L'affaire mérite réflexion, répondit Sancho; dormons d'abord, nous verrons ensuite; car enfin, croyez-vous que ce soit chose bien raisonnable, qu'un homme se fouette ainsi de sang-froid, et surtout quand les coups doivent tomber sur un corps mal nourri? Que madame Dulcinée prenne patience; un de ces jours, quand elle y pensera le moins, elle me verra percé comme un crible. Jusqu'à la mort tout est vie: je veux dire que je suis encore de ce monde, et que j'aurai tout le temps de tenir ma promesse.

Don Quichotte se tint pour satisfait de la parole de son écuyer, et après avoir mangé, l'un beaucoup, l'autre peu, tous deux s'étendirent sur l'herbe, laissant paître en liberté Rossinante et le grison.

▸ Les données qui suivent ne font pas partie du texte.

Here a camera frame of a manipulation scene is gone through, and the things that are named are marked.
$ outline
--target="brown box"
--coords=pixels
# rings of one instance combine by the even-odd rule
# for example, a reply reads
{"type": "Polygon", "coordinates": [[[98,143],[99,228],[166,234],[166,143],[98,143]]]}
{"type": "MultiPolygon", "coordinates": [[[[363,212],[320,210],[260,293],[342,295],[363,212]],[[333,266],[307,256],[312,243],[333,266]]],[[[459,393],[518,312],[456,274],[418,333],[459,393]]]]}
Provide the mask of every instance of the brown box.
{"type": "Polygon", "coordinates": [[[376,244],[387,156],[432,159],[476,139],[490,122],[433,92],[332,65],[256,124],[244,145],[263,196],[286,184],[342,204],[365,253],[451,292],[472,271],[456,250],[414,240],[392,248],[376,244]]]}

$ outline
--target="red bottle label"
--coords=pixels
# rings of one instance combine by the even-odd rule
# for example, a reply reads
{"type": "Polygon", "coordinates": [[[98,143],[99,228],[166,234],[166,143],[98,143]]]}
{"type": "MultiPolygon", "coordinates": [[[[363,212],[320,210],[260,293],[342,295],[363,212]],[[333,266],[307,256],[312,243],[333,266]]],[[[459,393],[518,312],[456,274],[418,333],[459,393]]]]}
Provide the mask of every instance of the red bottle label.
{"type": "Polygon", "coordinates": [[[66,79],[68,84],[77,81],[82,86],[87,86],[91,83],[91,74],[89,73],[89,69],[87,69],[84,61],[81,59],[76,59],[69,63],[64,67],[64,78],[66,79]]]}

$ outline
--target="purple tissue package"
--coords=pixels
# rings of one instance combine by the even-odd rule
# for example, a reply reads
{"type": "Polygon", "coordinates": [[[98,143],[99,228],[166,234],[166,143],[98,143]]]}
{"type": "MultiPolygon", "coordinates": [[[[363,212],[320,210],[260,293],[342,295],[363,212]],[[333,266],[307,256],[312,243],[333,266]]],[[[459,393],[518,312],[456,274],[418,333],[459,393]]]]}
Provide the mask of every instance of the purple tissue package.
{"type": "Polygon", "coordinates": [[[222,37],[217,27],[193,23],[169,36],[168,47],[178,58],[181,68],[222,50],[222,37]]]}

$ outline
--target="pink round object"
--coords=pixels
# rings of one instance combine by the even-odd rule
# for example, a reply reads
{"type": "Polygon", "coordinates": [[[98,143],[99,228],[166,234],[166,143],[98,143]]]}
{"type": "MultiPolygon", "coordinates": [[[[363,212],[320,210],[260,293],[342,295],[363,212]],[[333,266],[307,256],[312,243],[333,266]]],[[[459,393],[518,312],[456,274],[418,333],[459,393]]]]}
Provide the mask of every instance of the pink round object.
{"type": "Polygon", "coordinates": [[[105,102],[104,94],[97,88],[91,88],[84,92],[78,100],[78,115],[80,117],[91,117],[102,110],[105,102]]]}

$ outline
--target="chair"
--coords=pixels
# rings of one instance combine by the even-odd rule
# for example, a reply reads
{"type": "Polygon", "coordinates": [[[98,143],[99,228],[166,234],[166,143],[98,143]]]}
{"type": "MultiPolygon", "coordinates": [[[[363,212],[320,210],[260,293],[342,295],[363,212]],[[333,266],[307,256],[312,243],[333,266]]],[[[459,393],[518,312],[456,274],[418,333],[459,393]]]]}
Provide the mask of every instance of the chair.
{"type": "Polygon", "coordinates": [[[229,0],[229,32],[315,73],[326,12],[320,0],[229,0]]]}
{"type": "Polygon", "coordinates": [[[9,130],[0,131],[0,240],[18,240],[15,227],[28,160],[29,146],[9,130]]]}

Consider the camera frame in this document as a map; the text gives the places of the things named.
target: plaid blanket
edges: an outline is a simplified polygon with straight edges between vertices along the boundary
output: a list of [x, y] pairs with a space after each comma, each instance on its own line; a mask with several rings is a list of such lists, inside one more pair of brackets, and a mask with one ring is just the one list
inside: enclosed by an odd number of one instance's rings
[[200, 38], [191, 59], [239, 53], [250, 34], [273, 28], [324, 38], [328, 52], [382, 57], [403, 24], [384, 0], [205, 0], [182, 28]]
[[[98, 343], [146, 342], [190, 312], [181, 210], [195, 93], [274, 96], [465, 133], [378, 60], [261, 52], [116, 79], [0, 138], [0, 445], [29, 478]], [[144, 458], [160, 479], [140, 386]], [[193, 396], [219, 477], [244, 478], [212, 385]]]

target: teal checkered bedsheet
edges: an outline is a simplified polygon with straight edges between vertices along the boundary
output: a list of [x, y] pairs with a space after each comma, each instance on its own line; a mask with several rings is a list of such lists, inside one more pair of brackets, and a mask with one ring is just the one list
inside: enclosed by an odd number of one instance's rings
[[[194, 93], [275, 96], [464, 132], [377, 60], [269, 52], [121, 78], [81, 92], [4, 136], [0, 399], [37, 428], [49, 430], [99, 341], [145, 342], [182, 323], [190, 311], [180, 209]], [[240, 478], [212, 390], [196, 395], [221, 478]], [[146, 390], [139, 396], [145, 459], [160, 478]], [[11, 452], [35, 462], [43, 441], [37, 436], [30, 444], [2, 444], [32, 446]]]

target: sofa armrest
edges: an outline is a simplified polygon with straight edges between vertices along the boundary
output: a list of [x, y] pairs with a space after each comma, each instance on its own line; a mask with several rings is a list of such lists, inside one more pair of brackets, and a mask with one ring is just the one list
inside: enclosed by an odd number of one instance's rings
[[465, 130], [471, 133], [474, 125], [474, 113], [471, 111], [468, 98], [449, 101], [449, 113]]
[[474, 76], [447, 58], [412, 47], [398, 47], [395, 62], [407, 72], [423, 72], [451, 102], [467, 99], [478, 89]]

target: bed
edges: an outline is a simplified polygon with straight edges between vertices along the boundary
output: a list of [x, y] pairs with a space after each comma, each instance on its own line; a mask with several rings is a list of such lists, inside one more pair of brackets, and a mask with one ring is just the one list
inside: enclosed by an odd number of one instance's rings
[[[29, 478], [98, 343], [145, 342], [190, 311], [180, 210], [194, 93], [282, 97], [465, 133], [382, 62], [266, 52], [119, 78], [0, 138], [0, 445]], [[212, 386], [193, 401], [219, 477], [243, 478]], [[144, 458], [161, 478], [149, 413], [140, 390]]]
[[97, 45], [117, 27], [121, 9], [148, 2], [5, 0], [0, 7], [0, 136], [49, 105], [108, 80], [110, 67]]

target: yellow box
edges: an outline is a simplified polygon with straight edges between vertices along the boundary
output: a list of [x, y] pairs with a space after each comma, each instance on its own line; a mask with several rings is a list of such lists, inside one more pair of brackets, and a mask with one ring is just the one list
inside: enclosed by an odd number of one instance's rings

Le jour était avancé quand nos aventuriers se réveillèrent; aussitôt ils reprirent leurs montures pour atteindre une hôtellerie que l'on découvrait à environ une lieue de là: je dis hôtellerie, parce que don Quichotte la nomma ainsi de lui-même, contre sa coutume d'appeler toutes les hôtelleries des châteaux. En entrant, ils demandèrent s'il y avait place pour loger; il leur fut répondu que oui, et avec toutes les commodités qu'ils pourraient trouver même à Saragosse. Ils mirent donc pied à terre; puis Sancho ayant déposé les bagages dans une chambre dont l'hôtelier lui remit la clef, il alla mettre Rossinante et le grison à l'écurie, et leur donna la ration en rendant grâces à Dieu de ce que son maître avait pris cette maison pour ce qu'elle était en réalité. Quand il revint auprès de lui, il le trouva assis sur un banc.

L'heure du souper venue, don Quichotte se retira dans sa chambre, et Sancho demanda à l'hôtelier ce qu'il avait à leur donner.

Parlez, répondit celui-ci: en animaux de la terre, en oiseaux de l'air, en poissons de la mer, vous serez servis à bouche que veux-tu.

Il ne nous en faut pas tant, repartit Sancho: deux bons poulets feront notre affaire, car mon maître est délicat et mange peu, et moi, je ne suis pas glouton à l'excès.

L'hôtelier répondit qu'il n'y avait pas de poulets, parce que les milans les détruisaient tous.